Biz, ‘Onlar kaçakçıydı, ölmeseydi yargılanacalardı’ diyen İçişleri Bakanı gibi yaklaşsaydık orada yaralanan askerlere bir farkımız kalmazdı. Biz üniformasına, kimliğine, ırkına bakmadan insanlık görevimizi yaptık. Ama bu yardımımızı bile kötüye yordular. Hani derler ya ‘iyilik yap denize at balık bilmezse halik bilir’ diye. Bizimki de böyle bir şeydi işte.

Hem de çok. Biz hem katledildik, hem de hakarete uğradık. Bizim kaldıramadığımız katliamdan sonra devletin ortaya koyduğu tutumdur. Biz ilk olarak “Bir kaza, bir hata olduysa bu hatayı telafi ederler” diye düşündük. Fakat daha o gün aileler çocuklarının parçalanmış bedenlerini toplarken vali, kaymakam ve diğer yetkililer yataklarında rahat bir şekilde uyuyorlardı ve her şeyi biliyorlardı. Biz tüm yetkililere haber vermiştik. Biz sorumluların bulunup açığa çıkarılmasını beklerken hakaretle karşılaştık.

Bu büyük acıya ve sonrasında gelişen sürece rağmen Roboskîlilerin hep soğuk kanlı oluşları dikkat çekiydi...
Bizim soğuk kanlı olmamızın sebebi geçmişimizdendir.
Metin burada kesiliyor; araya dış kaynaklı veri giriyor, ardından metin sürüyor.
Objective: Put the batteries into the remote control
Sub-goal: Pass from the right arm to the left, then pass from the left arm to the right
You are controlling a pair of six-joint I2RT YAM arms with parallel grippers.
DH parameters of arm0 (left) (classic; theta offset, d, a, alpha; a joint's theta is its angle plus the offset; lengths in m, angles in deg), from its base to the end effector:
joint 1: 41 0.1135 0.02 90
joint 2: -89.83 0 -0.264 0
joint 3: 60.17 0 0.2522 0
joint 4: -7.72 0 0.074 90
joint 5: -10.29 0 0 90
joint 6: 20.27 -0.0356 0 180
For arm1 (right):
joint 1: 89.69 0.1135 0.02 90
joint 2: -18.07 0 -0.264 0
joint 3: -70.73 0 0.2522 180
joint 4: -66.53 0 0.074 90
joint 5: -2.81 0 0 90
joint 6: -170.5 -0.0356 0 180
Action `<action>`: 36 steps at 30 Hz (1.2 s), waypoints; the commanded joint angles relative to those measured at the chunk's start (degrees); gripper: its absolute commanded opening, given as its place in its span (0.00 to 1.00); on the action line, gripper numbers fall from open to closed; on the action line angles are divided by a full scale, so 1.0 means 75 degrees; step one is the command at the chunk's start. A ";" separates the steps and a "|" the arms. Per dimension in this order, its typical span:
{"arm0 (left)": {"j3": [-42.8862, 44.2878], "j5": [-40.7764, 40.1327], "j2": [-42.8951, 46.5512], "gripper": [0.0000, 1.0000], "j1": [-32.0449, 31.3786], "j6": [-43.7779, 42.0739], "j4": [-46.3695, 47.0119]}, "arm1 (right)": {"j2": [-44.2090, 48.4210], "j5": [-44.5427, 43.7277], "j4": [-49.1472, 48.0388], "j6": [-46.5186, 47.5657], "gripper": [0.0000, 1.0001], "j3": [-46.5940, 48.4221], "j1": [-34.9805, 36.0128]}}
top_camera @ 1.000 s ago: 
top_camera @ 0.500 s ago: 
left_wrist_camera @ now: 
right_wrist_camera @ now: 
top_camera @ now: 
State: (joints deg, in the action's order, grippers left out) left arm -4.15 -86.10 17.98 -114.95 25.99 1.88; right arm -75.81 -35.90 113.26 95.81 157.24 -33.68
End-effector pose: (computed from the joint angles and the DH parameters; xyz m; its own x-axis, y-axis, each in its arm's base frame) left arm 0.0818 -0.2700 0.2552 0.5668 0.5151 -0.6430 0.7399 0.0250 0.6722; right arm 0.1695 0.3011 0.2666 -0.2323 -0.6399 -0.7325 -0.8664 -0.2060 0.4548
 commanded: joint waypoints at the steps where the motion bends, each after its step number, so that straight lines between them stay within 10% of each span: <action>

Yıllardan beri biz bu ceberrut zihniyetle yaşıyoruz. Yıllardan beri işkencelerden, ölümlerden geçiyoruz. Roboskî’de toplu bir şekilde katledildik ama o sınırlarda insanlar mayınlara basarak ölüyor. Bu kirli sistem insanları acılara alıştırıyor. İster istemez soğuk kanlı oluyorsun. Biz ölümden öte bir şey görmedik ki hiç. Eğer söz konusu olan Kürtler ise işkenceyi de, ölümü de, sürgünü de hak eder bu devlete göre. Biz bu devletin politikasını biliyoruz, bu yüzden soğuk kanlıyız.

Olayın ardından devletin ailelere bir para teklifi oldu. Siz bunu reddettiniz. Bu süreç nasıl gelişti?
Biz fakir olduğumuz için o sınırı kullanıyoruz. Ama katledeceksin, özür dilemeyeceksin, hem de “Ben senin canını parayla satın alacağım” diyeceksin. Katliamdan sonra bize yapılan en büyük hakaret de budur zaten. Daha failler bulunmamışken, kimse sorumluluk almamışken böyle bir şeyin ortaya atılması bizim kabul edeceğimiz bir şey değildi. Eğer bir yarayı sarmak istiyorsan önce failleri bulacaksın, onları en ağır şekilde cezalandıracaksın, sonra konuşacaksın.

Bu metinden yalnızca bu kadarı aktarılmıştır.